В больнице тоже были шарики — бильярдные. Настольный бильярд стоял в коридоре второго этажа и скрашивал жизнь ребятам кто постарше. И Стасику иногда выпадало поиграть. Шары были совсем не похожи на пинг-понговый мячик — стальные, блестящие, тяжелые. И все-таки однажды один вдруг затеплел и знакомо толкнулся в ладони у Стасика. Тот испугался, быстро положил его на зеленое сукно. А потом пожалел об этом и подолгу держал шарики — то один, то другой. Но они были холодные…

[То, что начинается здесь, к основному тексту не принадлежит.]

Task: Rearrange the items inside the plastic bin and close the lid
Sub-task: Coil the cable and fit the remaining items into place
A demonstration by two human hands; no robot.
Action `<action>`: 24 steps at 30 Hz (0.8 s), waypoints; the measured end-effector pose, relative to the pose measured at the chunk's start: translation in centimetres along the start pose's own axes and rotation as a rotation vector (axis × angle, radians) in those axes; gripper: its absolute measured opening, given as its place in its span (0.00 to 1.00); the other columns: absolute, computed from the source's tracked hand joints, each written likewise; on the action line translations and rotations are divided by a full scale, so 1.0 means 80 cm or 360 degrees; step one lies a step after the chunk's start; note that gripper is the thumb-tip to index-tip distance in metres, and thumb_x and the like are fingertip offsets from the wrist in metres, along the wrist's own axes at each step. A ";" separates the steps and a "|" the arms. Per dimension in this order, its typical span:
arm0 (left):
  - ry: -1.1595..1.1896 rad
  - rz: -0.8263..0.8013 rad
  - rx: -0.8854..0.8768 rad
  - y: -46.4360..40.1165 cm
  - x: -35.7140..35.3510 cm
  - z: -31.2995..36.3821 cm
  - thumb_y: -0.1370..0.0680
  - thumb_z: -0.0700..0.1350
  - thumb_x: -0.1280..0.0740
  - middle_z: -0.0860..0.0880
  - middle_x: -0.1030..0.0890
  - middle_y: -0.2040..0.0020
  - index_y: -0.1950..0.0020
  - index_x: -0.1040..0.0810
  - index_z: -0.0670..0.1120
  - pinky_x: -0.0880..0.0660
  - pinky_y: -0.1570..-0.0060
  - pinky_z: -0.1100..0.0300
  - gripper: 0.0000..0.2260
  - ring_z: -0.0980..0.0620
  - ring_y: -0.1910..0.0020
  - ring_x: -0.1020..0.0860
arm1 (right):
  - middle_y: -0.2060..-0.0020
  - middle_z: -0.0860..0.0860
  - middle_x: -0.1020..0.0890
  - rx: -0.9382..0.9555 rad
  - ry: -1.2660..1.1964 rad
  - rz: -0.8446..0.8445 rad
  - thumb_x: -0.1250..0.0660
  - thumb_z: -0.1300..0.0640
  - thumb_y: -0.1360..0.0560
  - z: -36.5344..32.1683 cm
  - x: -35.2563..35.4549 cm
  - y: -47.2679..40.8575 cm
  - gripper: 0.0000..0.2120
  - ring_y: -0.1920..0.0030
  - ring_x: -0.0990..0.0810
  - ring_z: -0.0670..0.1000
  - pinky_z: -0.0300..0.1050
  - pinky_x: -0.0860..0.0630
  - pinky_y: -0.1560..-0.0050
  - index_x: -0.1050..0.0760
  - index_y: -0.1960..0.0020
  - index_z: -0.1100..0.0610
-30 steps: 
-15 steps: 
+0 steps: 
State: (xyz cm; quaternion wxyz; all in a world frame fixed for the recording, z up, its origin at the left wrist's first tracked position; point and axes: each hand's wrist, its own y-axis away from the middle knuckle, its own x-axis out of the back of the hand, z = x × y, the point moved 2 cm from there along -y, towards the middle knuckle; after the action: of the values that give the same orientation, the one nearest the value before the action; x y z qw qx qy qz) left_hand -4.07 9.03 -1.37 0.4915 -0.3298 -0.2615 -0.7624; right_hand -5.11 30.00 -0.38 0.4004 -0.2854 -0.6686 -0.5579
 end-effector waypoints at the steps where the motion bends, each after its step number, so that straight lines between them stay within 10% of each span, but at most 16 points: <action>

Выписали Стасика к августу. В первые дни он просто растворялся в тихом счастье оттого, что наконец дома. А потом стало скучнее. Шли затяжные дожди, маме нездоровилось, она часто сердилась. Не на Стасика, а так, вообще. А он, отстоявши в хлебной очереди и натаскавши бидоном воды, читал десятый раз “Ночь перед Рождеством” или рисовал, а по вечерам вспоминал больничную палату, из которой недавно мечтал вырваться. Там — ребята, разговоры. Уютно там вместе. А в коридоре шарики — щелк, щелк… И Стасик начал мастерить свой бильярд. Возился до самых школьных дней. А там этот капсюль подвернулся. Трах — опять беда!
…А может, и не беда? Может, напротив, маленькая награда за несчастливое лето? Тихий солнечный день с беззаботностью и свободой…
Берег
Банный лог лишь вначале казался переулком. А потом стало ясно, что это улица: не спеша она прыгает по буграм вниз, виляет и не кончается. Каменные плиты, лесенки и заборы — в пятнах от солнца и тополей. Семена плывут в тихом воздухе… Чудо что за улица! Даже все плохое, что вспомнилось, забывается здесь почти сразу. И опять — спокойствие, чуточку ленивые и хорошие мысли…
И люди здесь хорошие. Вон бабка на лавочке посмотрела по-доброму, а могла ведь проворчать: “Уроки учить надо, а не прыгать тут…” Двое мальчишек с удочками попались навстречу, глянули спокойно и тоже ничего не сказали. А могли ведь придраться: “Чего тут шляешься не по своей улице?”
Но Банный лог закончился, разветвился на две улочки. Стасик свернул на правую, и она привела к палисаднику… К простому шаткому палисаднику, за которым Стасик увидел, что искал!